Instructions for the task
There is material below. Print exactly the lines starting at the line with "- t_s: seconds" and ending at the line with "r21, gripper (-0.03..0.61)", ends included, and no others.

Excerpted records
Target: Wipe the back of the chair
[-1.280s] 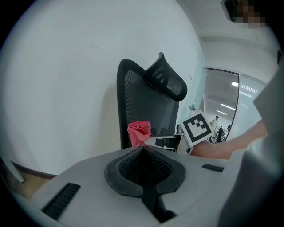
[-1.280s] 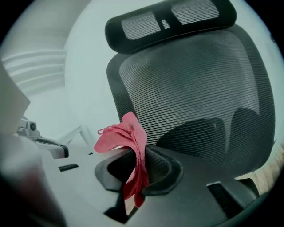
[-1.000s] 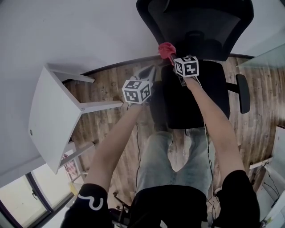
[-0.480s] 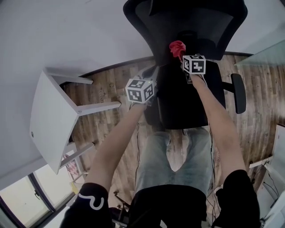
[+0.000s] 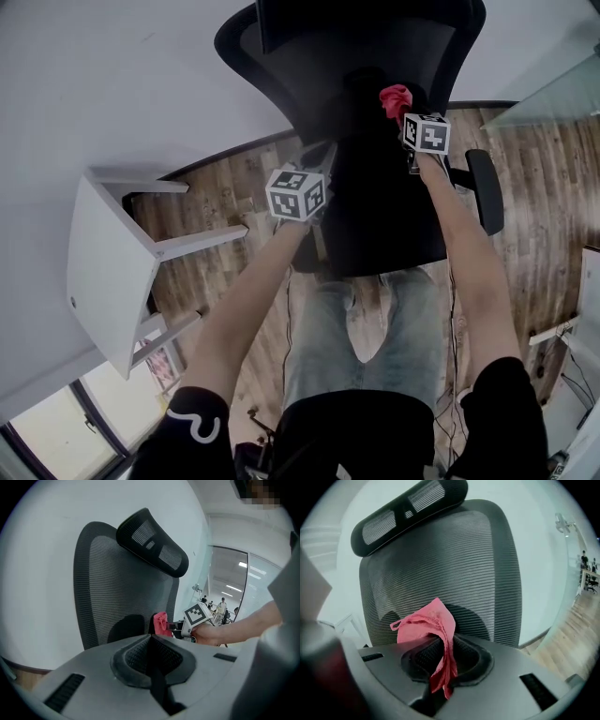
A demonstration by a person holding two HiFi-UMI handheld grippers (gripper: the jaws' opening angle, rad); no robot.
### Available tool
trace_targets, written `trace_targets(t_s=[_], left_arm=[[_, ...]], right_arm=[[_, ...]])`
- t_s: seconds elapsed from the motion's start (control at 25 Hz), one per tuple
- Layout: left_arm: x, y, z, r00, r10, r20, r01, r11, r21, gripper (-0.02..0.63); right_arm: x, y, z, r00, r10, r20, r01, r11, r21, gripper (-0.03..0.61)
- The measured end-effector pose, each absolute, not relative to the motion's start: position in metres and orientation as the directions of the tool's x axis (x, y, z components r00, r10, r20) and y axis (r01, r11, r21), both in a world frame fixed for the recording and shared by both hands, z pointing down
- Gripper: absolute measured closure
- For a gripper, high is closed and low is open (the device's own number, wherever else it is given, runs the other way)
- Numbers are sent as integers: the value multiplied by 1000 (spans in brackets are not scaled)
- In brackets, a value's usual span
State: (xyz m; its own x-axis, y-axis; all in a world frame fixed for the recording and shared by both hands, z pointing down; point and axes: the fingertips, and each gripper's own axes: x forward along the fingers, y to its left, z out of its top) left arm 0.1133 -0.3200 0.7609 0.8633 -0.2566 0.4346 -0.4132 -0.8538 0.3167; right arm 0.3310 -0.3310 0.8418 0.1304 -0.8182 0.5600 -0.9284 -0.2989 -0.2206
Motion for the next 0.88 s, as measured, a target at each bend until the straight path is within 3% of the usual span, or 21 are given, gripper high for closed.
trace_targets(t_s=[0.52,0.88], left_arm=[[135,-309,762,872,-219,438,-378,-869,318,589],[103,-291,726,895,-193,402,-337,-883,325,588]], right_arm=[[429,-263,835,339,-727,598,-852,-506,-133,511],[363,-218,774,308,-755,579,-900,-429,-81,512]])
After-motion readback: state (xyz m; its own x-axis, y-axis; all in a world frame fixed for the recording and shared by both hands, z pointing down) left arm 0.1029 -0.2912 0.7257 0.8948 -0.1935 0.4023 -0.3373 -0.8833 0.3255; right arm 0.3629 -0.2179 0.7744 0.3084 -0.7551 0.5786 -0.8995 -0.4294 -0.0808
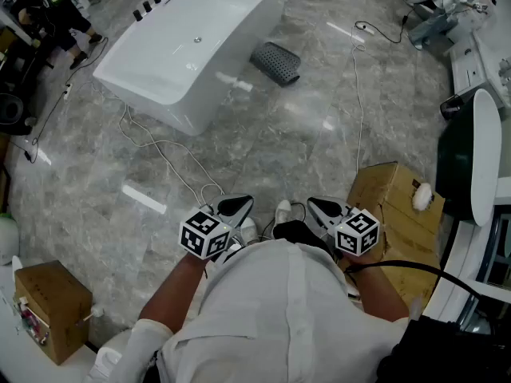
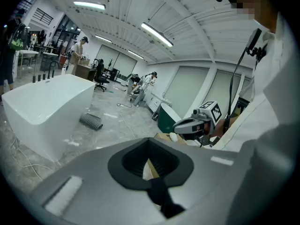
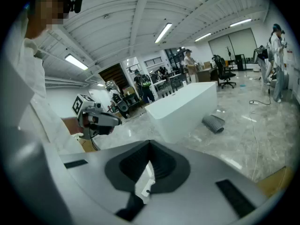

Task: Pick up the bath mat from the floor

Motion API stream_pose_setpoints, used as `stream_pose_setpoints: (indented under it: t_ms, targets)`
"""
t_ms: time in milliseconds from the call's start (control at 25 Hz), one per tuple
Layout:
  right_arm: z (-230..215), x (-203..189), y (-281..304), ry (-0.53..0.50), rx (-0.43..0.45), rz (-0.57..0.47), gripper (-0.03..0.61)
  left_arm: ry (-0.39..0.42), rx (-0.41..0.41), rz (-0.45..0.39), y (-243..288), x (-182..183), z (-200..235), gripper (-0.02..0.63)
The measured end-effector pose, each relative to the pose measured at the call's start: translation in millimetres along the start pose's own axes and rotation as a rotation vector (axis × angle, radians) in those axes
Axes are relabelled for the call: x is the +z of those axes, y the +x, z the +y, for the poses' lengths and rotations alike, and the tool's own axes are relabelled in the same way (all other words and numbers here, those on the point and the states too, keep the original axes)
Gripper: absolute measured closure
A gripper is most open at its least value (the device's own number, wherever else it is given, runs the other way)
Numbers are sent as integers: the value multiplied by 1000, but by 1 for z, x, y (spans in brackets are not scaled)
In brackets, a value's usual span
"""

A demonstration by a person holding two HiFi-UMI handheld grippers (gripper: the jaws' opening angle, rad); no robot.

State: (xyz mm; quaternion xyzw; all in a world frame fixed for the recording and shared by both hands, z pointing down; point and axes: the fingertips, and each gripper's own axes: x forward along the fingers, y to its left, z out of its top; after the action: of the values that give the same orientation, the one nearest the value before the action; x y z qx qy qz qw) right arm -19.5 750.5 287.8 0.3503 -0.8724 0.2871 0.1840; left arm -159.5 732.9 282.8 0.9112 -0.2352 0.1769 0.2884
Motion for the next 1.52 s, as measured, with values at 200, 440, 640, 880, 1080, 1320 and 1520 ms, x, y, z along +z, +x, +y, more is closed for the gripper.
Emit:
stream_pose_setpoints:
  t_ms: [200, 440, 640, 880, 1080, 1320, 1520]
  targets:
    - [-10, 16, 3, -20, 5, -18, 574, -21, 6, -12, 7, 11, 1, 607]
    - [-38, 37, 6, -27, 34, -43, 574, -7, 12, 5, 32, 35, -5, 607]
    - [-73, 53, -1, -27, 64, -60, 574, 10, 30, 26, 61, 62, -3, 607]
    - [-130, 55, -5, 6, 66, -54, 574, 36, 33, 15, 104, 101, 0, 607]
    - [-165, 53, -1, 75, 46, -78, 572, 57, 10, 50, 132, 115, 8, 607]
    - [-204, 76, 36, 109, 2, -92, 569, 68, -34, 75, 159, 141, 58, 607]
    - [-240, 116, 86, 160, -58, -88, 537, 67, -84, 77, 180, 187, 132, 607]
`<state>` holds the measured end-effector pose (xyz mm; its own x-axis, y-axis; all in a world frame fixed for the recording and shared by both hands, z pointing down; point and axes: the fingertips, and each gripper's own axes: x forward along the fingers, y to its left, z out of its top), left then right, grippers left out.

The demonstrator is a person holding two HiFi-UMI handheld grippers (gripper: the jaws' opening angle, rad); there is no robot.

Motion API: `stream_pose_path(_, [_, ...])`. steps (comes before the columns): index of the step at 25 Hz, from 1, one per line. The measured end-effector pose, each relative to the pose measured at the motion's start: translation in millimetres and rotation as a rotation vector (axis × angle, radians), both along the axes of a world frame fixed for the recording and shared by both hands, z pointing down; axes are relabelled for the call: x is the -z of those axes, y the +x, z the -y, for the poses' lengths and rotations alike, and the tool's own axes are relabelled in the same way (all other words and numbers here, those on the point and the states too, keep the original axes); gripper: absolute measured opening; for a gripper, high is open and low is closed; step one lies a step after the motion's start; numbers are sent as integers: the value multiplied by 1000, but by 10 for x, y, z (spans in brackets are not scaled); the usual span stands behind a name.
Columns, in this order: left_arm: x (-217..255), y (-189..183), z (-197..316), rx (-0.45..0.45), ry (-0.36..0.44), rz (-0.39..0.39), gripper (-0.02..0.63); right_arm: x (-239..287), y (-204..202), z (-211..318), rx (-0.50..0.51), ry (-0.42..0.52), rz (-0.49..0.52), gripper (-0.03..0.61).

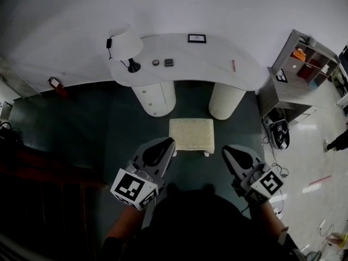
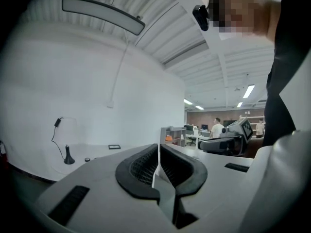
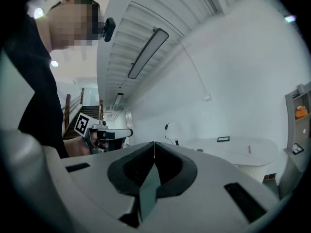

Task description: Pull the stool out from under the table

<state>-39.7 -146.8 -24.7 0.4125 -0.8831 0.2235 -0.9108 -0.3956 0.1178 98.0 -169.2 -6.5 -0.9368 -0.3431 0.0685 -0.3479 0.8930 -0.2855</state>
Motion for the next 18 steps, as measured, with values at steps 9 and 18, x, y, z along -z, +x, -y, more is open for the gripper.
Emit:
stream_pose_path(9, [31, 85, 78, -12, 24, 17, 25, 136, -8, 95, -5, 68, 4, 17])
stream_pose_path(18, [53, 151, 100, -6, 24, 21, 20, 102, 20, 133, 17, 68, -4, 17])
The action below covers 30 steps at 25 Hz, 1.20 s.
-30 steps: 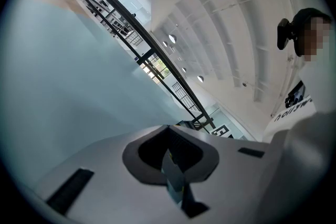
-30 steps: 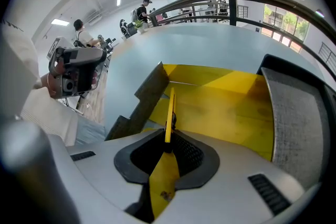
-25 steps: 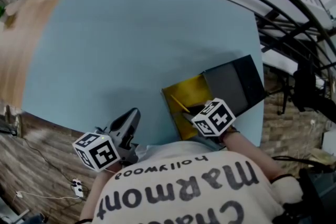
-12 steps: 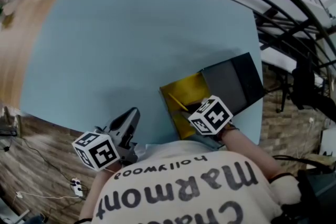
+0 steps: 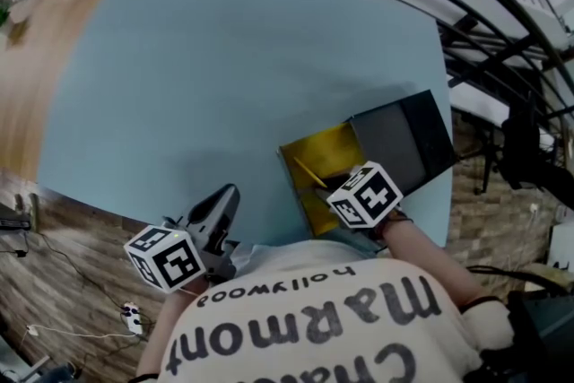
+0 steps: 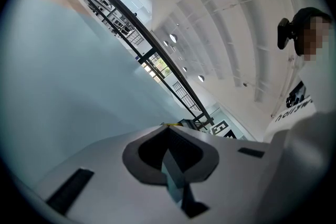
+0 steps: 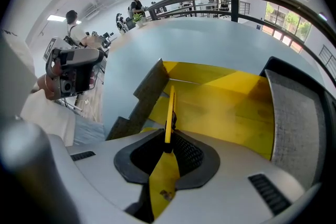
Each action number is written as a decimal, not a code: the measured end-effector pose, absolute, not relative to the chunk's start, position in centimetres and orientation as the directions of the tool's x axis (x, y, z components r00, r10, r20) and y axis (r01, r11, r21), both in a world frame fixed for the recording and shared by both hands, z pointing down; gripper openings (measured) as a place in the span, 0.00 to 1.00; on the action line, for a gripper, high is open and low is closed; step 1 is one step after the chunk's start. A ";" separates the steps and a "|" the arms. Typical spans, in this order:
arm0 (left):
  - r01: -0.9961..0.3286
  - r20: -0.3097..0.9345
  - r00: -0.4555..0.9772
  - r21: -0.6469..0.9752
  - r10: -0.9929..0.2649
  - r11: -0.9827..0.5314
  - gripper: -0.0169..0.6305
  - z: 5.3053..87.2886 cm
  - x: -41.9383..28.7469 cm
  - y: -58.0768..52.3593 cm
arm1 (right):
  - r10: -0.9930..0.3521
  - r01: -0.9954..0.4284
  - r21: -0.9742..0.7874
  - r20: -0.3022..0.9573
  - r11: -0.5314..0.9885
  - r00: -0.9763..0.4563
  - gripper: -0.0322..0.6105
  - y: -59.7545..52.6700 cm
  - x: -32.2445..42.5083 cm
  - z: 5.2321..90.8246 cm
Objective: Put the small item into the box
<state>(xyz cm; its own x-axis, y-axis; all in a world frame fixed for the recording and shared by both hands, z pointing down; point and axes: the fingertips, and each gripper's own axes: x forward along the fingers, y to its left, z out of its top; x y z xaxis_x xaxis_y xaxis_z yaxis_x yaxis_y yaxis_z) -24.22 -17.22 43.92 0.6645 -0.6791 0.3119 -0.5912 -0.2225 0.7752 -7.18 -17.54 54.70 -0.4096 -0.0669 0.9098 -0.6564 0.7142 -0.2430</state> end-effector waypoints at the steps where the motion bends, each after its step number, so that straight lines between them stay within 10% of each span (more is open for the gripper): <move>1: -0.591 0.313 0.664 0.776 -0.680 -0.220 0.03 44.0 -24.3 -17.2 | -0.067 -0.660 -0.243 0.911 0.711 -0.408 0.16 -17.6 -7.1 54.7; 30: -0.625 0.321 0.623 0.752 -0.714 -0.207 0.03 43.2 -23.4 -13.5 | -0.249 -0.679 -0.205 0.825 0.705 -0.508 0.18 -17.9 -6.3 51.7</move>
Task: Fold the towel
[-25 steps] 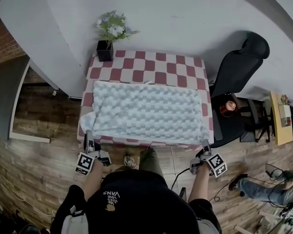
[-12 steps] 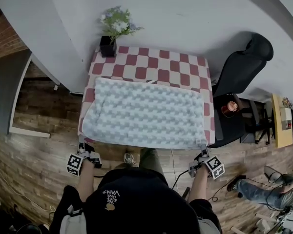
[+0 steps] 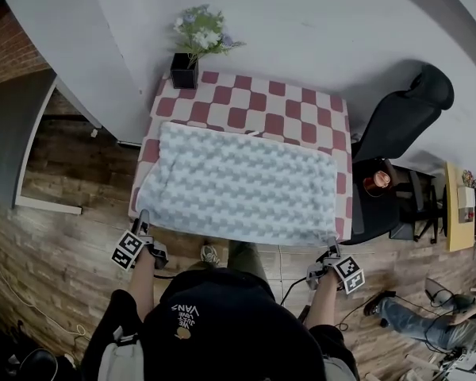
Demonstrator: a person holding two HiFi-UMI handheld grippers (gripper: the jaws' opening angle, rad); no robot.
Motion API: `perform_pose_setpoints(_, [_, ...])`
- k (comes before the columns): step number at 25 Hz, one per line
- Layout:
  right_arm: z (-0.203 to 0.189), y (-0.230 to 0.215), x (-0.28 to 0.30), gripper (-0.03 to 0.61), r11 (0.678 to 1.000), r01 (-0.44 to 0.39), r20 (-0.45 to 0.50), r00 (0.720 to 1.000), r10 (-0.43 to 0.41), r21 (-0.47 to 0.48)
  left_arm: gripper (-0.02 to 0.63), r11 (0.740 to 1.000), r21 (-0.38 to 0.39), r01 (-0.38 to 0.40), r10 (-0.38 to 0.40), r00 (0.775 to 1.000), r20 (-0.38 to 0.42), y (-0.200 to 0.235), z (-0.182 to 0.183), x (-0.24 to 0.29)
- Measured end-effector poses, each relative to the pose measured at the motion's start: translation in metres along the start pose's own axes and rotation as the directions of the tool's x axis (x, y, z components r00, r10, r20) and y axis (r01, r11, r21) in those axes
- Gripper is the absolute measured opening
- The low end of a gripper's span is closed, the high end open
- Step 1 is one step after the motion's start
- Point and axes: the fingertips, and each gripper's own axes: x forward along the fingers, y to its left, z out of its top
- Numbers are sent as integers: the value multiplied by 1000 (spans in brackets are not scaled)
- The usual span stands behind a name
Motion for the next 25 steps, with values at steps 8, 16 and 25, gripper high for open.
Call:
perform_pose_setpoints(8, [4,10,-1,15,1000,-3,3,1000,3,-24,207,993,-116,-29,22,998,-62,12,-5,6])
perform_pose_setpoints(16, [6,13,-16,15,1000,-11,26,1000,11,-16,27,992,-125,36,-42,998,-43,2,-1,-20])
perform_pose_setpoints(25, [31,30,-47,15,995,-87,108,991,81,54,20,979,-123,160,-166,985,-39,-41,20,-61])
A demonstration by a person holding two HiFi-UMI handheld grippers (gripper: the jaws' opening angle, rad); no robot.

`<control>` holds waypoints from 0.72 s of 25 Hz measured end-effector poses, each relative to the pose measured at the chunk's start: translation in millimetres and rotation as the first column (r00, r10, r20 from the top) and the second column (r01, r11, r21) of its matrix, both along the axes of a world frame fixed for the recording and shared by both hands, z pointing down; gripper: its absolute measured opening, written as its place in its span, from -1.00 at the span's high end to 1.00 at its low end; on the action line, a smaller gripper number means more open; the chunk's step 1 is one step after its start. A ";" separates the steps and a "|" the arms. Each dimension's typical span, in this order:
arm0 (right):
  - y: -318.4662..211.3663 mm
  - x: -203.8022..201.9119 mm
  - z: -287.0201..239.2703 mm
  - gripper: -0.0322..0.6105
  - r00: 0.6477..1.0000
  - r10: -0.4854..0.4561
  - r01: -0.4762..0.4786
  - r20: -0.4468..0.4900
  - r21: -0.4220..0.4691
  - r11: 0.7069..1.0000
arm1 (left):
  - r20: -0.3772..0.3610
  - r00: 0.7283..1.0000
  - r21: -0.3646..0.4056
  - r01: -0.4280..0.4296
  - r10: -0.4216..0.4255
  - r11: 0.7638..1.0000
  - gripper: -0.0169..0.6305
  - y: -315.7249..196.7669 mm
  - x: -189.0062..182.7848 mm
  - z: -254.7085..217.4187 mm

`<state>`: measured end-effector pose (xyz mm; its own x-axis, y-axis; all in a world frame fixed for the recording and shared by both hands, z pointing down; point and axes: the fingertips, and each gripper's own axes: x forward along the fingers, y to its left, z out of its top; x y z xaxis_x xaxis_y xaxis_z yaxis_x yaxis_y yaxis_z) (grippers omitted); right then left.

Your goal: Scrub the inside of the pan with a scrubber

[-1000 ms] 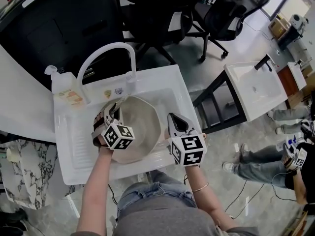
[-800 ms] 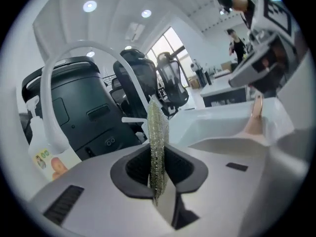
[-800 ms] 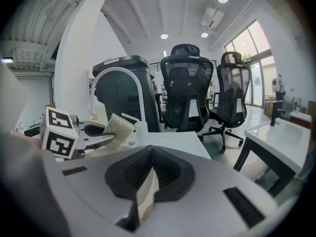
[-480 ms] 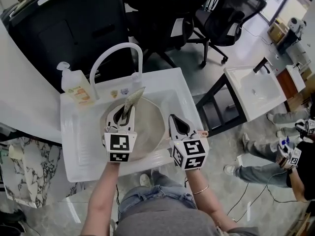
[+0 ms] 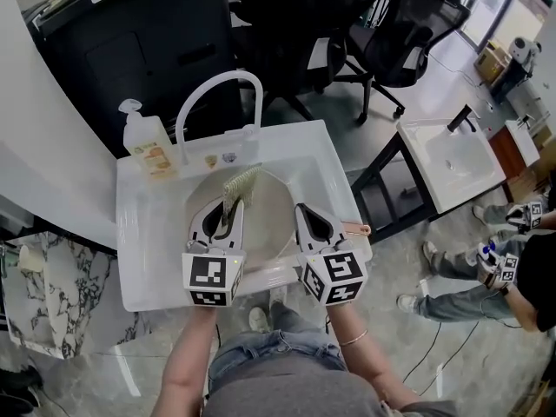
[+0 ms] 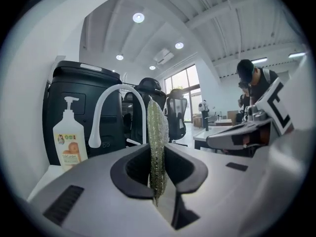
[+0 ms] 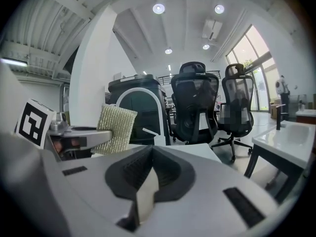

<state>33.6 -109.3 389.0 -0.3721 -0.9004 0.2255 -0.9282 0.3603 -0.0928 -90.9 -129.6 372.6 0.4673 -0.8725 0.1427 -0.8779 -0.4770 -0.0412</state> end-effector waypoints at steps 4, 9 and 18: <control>13.7 -7.2 -5.8 0.87 1.000 -0.018 0.018 0.001 0.023 1.000 | -0.009 1.000 0.003 0.012 -0.012 1.000 0.74 18.7 -5.9 -1.9; 31.0 -12.1 -13.2 0.87 0.999 -0.032 0.032 0.001 0.048 0.998 | -0.016 1.000 0.005 0.027 -0.027 1.000 0.74 37.7 -10.1 -3.3; 53.1 -22.2 -19.8 0.87 0.998 -0.055 0.054 0.012 0.081 0.995 | -0.029 0.998 0.003 0.047 -0.047 0.999 0.74 63.7 -16.2 0.0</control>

Exercise result
- t_s: seconds elapsed from the motion's start (control at 25 Hz), one per tuple
- Layout: left_arm: x, y, z, r00, r10, r20, r01, r11, r21, gripper (-0.02..0.63); right_arm: x, y, z, r00, r10, r20, r01, r11, r21, gripper (-0.03..0.61)

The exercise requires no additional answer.